Eksperci oraz sami siatkarze przed rozpoczęciem MŚ na Mazurach, w Starych Jabłonkach, przeczuwali, że najlepsza okaże się para, po której nikt się tego nie spodziewa. I rzeczywiście, Holendrzy Brouwer/Meeuwsen sprawili ogromną niespodziankę. W finale spotkali się z Brazylijczykami Ricardo/Alvaro Filho i utrzymali wysoki poziom gry, który prezentowali przez dłuższą część turnieju. Potrzebowali jedynie dwóch setów, by pokonać zawodników z Kraju Kawy, a przez całe spotkanie kontrolowali jego przebieg.
Przed finałem odbył się mecz o trzecie miejsce, w którym Niemcy Erdmann/Matysik zmierzyli się z innym duetem z Brazylii, czyli Emanuelem i Alisonem. O dziwo, mistrzowie świata z Rzymu tym razem zostali bez medalu, bowiem drużyna z Niemiec nie dała im najmniejszych szans na zwycięstwo.
„Zostaliśmy mistrzami świata, a tak na gorąco trudno jest mi coś w ogóle powiedzieć. To najlepsza rzecz, jaka spotkała mnie w życiu i nie wiem, kiedy fakt, że jesteśmy najlepsi na świecie do mnie dotrze. Jesteśmy bardzo szczęśliwi, spełniliśmy swoje marzenia” powiedział Alexander Brouwer.

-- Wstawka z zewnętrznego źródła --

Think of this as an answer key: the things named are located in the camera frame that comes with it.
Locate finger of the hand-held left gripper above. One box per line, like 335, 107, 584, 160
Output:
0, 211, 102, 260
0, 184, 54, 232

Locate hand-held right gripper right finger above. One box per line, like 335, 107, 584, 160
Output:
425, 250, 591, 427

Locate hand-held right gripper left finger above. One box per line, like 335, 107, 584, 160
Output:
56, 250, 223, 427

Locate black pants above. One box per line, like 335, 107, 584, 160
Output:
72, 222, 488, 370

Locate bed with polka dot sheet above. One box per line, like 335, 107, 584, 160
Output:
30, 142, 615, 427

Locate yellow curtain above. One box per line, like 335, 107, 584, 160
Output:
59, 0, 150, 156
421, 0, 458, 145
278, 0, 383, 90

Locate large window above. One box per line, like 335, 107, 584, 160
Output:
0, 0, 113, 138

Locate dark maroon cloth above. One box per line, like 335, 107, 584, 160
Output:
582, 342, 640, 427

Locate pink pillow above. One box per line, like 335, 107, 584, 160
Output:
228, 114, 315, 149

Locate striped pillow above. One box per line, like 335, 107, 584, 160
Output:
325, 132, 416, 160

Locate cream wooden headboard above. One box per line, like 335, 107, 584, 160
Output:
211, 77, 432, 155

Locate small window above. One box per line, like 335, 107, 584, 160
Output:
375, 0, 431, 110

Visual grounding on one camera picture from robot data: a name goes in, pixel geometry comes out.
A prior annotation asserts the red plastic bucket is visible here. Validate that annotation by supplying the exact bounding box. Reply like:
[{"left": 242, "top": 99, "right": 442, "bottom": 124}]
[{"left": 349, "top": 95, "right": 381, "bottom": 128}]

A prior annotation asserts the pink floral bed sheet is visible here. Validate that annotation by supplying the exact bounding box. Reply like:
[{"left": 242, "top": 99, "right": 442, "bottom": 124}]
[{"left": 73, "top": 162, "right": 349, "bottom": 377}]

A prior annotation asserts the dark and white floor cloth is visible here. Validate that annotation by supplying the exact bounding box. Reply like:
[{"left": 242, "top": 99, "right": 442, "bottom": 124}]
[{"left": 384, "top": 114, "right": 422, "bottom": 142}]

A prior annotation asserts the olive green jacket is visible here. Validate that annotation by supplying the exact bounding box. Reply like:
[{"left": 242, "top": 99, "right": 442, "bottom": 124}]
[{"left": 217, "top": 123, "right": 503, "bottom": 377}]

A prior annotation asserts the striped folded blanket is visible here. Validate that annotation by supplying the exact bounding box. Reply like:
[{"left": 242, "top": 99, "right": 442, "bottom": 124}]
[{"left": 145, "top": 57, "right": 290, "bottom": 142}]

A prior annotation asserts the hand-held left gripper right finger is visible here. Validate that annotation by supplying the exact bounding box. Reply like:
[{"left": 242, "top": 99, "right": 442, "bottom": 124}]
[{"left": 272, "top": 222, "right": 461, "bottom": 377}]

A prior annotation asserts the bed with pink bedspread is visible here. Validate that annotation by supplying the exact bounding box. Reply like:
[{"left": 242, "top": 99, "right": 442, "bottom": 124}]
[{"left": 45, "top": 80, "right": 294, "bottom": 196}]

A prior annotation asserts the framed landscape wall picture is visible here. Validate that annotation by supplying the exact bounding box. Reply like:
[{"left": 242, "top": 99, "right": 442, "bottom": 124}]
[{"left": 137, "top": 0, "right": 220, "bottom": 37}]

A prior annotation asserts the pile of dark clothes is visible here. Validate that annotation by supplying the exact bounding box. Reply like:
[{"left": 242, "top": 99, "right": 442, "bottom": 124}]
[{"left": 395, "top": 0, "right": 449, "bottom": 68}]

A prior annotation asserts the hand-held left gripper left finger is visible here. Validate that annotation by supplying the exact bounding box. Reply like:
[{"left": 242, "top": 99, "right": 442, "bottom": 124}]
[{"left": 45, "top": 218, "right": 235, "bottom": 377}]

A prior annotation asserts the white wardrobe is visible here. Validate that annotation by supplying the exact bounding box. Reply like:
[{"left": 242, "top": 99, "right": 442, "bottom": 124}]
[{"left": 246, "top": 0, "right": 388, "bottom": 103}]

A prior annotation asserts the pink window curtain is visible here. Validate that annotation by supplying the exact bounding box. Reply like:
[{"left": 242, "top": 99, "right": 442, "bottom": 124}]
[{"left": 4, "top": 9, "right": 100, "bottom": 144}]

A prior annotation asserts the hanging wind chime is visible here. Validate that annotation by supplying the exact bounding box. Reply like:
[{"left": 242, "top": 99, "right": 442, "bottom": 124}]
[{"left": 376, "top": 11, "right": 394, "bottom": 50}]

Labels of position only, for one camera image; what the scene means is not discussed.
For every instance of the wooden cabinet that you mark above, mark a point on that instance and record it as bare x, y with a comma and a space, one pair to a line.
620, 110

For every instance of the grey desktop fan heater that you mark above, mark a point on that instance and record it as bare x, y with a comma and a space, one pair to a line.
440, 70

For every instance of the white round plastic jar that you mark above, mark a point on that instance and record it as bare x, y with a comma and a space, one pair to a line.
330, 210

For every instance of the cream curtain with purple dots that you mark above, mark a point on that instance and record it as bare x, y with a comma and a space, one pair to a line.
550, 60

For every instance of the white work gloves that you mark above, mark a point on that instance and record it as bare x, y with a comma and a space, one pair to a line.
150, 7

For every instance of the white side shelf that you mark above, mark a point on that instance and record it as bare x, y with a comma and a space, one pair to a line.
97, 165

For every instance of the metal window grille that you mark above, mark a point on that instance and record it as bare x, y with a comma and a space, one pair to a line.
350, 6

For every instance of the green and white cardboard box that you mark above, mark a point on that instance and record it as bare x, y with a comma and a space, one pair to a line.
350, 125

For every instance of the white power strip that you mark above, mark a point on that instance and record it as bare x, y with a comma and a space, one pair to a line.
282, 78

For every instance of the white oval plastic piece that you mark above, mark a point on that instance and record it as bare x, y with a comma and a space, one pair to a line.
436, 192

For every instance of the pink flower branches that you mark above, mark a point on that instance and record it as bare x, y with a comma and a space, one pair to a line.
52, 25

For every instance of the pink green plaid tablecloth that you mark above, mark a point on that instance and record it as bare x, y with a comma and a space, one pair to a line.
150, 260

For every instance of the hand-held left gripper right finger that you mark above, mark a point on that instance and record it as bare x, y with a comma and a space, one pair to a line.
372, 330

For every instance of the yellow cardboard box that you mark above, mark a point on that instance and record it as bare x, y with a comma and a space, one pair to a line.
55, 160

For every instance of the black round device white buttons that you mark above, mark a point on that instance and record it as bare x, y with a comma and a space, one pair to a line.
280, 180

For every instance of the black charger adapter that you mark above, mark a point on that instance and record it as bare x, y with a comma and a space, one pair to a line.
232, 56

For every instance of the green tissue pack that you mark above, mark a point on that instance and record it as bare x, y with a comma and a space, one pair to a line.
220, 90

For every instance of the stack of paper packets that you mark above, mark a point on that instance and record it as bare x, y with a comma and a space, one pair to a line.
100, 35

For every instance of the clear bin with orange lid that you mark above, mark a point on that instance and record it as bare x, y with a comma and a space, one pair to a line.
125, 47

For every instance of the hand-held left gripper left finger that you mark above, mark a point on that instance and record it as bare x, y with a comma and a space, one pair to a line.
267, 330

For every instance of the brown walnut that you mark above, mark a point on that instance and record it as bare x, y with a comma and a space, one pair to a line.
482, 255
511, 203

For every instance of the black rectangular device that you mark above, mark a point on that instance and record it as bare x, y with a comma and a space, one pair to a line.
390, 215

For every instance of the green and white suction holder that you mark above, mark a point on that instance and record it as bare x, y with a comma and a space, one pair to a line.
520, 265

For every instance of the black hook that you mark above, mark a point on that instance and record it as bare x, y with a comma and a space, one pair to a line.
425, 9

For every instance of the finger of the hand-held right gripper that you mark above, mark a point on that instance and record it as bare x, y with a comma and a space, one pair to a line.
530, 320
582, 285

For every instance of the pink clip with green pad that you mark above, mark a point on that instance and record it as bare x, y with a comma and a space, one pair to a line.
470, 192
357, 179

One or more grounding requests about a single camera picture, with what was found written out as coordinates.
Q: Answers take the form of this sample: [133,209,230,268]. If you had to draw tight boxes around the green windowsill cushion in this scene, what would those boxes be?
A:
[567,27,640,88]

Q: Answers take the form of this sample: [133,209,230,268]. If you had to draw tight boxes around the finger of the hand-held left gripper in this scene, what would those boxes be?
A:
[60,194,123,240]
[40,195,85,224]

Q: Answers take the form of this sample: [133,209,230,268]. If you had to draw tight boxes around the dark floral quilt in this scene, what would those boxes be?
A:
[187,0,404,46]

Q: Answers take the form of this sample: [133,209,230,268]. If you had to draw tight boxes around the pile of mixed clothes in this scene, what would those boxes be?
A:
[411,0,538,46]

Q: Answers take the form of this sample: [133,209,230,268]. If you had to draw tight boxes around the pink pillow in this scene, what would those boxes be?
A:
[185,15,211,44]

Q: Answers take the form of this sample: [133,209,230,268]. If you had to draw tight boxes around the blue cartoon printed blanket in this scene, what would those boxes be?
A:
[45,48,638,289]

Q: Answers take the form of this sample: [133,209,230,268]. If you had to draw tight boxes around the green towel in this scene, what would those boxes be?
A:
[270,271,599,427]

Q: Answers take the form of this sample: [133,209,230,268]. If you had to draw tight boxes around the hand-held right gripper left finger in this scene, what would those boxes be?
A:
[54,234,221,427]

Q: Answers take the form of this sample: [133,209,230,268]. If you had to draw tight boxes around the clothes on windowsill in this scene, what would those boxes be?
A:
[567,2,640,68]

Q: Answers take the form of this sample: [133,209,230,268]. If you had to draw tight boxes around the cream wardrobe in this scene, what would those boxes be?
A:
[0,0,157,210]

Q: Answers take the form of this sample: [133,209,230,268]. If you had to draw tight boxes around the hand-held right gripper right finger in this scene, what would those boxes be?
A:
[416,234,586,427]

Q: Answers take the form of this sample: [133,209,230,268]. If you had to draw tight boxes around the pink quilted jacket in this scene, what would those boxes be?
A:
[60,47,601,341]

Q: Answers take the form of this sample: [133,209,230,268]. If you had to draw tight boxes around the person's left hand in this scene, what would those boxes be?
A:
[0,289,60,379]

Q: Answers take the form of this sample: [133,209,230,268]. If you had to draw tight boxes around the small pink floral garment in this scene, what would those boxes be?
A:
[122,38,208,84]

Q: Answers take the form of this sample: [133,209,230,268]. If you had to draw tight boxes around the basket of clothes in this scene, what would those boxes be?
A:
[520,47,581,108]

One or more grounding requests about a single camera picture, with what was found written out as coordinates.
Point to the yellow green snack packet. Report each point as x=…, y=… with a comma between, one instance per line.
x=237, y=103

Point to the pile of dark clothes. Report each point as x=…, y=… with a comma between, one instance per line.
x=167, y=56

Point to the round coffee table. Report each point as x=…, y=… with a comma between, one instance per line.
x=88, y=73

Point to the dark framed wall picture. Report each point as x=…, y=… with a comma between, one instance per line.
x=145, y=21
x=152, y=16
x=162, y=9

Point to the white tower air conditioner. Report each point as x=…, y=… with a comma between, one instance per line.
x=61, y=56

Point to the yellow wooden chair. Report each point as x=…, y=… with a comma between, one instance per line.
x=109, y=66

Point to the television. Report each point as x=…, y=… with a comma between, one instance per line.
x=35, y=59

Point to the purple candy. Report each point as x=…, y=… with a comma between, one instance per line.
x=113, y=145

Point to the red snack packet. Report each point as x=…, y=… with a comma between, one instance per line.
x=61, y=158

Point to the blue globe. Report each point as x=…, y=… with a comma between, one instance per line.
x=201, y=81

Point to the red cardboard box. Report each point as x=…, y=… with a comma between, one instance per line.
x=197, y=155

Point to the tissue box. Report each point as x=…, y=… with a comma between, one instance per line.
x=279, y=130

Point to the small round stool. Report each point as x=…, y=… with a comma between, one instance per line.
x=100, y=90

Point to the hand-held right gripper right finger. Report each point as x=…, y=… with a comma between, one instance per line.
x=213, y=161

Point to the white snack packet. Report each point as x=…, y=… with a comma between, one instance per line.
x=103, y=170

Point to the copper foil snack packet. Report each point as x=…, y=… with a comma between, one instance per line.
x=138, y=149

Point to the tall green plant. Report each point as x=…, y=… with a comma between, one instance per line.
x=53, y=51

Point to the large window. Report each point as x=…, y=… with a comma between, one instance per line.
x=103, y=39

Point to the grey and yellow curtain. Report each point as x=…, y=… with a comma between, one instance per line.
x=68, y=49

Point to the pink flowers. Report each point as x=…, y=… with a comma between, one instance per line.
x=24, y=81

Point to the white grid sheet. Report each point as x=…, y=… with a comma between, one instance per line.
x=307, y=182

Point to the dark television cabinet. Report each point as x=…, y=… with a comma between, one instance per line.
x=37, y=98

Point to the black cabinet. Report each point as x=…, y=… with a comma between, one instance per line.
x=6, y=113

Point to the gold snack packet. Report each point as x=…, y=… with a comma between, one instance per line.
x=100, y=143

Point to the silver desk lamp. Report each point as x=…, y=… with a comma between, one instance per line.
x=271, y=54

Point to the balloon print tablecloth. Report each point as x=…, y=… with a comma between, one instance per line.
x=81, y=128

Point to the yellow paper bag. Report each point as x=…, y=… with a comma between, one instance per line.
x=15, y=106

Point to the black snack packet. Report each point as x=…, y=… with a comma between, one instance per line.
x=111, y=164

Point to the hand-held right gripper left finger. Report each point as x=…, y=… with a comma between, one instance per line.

„Zdobyć tytuł mistrzowski to wspaniałe uczucie. Przez co najmniej dwa lata będziemy pierwszą parą na świecie. Cieszę się, że kolejne mistrzostwa świata odbędą się u nas, w Holandii. Postaramy się tam również powalczyć o medal, bo obronić tytuł u siebie w domu to byłoby coś” dodał Robert Meeuwsen.